Look through the lines below for the word "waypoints", and copy every line that has it.
Start of RECORDED INFORMATION
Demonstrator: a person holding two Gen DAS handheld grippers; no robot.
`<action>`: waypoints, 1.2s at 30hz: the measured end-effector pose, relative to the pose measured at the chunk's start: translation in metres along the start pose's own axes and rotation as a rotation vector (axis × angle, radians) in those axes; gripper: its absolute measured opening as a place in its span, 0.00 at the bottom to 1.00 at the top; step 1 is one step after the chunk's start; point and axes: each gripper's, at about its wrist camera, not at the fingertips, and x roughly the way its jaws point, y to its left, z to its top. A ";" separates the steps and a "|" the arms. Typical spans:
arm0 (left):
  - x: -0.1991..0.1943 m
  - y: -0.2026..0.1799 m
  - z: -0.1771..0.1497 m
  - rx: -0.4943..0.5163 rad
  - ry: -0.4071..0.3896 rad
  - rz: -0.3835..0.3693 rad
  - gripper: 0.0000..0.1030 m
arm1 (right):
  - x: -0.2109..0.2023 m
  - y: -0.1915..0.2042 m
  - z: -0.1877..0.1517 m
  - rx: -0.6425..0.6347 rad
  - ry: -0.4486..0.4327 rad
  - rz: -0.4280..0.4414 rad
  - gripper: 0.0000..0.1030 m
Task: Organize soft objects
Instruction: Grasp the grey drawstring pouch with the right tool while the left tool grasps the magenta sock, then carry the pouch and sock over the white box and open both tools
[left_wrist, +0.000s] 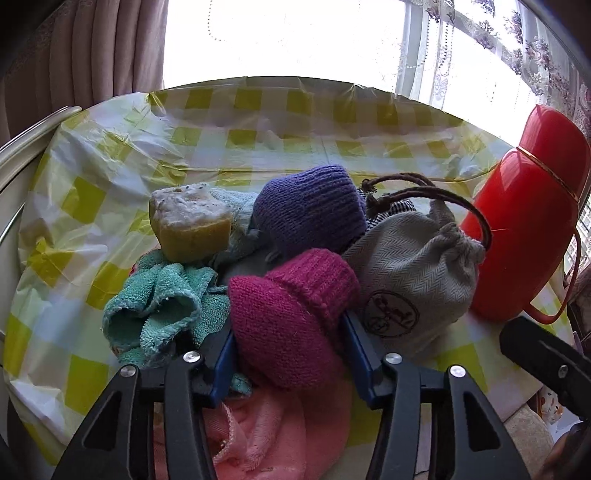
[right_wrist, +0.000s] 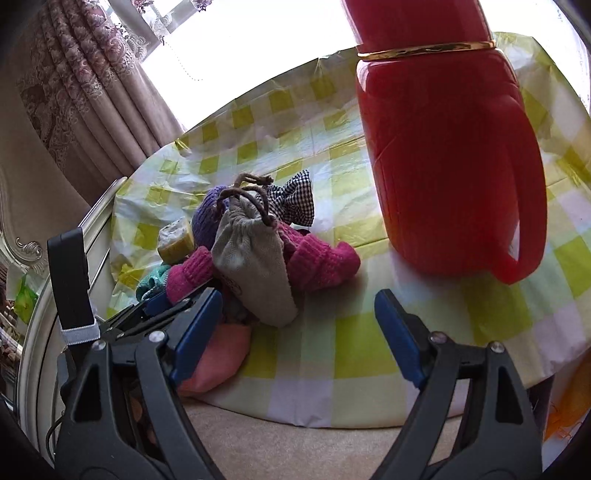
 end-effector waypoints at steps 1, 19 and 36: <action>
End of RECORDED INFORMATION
● EXPECTED OUTPUT
`<action>`: waypoints, 1.2s at 30hz: the measured end-effector pose, relative to the pose measured at the chunk's start: translation in metres along the start pose's own axes and rotation as a rotation vector (axis × angle, radians) in those axes; gripper: its absolute measured opening as a place in its span, 0.00 at the bottom to 1.00 at the top; step 1 is one step after the chunk's start; point and axes: each gripper's, at about its wrist camera, not at the fingertips, and x roughly the way its jaws point, y to its left, z to its top. A ";" separates the steps and a "|" the arms. Typical spans:
 end-effector waypoints at steps 1, 19 and 36: <action>

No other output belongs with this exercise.